#### [Data]
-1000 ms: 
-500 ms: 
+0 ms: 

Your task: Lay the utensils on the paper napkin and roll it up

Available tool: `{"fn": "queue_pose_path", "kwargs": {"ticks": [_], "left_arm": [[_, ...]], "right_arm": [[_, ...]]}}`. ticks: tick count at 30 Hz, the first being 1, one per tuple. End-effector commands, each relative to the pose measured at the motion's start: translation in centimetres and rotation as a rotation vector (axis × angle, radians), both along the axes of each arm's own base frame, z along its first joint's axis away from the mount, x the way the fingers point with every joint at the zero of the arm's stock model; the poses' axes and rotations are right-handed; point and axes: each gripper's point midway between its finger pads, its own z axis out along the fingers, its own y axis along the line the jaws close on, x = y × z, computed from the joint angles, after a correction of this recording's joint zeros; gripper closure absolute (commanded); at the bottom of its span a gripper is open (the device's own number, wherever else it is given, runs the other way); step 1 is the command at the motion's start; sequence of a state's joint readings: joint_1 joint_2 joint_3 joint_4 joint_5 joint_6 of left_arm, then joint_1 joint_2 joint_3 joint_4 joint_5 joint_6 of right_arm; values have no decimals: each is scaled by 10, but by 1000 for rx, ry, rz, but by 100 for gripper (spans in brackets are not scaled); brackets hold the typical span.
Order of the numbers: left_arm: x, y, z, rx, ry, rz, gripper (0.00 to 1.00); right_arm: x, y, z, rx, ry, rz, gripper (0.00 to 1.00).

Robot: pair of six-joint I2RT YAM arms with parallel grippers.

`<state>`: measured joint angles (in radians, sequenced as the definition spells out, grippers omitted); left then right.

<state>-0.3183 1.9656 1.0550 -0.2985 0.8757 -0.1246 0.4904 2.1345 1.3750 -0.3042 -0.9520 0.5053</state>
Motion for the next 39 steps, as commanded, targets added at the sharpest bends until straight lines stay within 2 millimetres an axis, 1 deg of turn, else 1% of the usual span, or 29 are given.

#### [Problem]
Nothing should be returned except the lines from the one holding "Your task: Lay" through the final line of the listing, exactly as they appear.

#### [Problem solution]
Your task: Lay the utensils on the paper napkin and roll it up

Available tool: `{"fn": "queue_pose_path", "kwargs": {"ticks": [_], "left_arm": [[_, ...]], "right_arm": [[_, ...]]}}`. ticks: tick count at 30 Hz, the first being 1, one per tuple. End-effector commands, each relative to the pose measured at the motion's start: translation in centimetres and rotation as a rotation vector (axis × angle, radians), both along the axes of each arm's own base frame, z along its first joint's axis away from the mount, x the way the fingers point with every joint at the zero of the arm's stock model; the poses' axes and rotations are right-handed; point and axes: each gripper's point midway between its finger pads, its own z axis out along the fingers, its own y axis along the line the jaws close on, x = y × z, computed from the joint angles, after a correction of this recording's joint zeros; gripper closure absolute (commanded); at the bottom of its span a gripper is open (the device's own number, wherever else it is given, runs the other way); step 1 is the command at the motion's start; sequence of a state's joint readings: joint_1 joint_2 joint_3 joint_4 joint_5 joint_6 of left_arm, then joint_1 joint_2 joint_3 joint_4 joint_5 joint_6 of right_arm; values have no decimals: each is scaled by 10, but by 1000 for rx, ry, rz, but by 100 for gripper (spans in brackets are not scaled); brackets hold the typical span.
Order of the numbers: left_arm: x, y, z, rx, ry, rz, gripper (0.00 to 1.00); right_arm: x, y, z, rx, ry, rz, gripper (0.00 to 1.00).

Robot: pair of six-joint I2RT YAM arms with parallel grippers.

`<state>`: measured joint angles (in radians, sequenced as the definition spells out, grippers omitted); left then right.

<state>-0.3183 1.9656 1.0550 -0.2985 0.8757 -0.1246 0.4904 2.1345 1.3750 -0.3042 -0.9520 0.5053</state>
Motion for the next 39 steps, as commanded, targets added at the sharpest bends until straight lines stay within 2 millimetres an axis, 1 deg of turn, else 1% of the usual span, or 29 are given.

This is the complete answer to the exercise.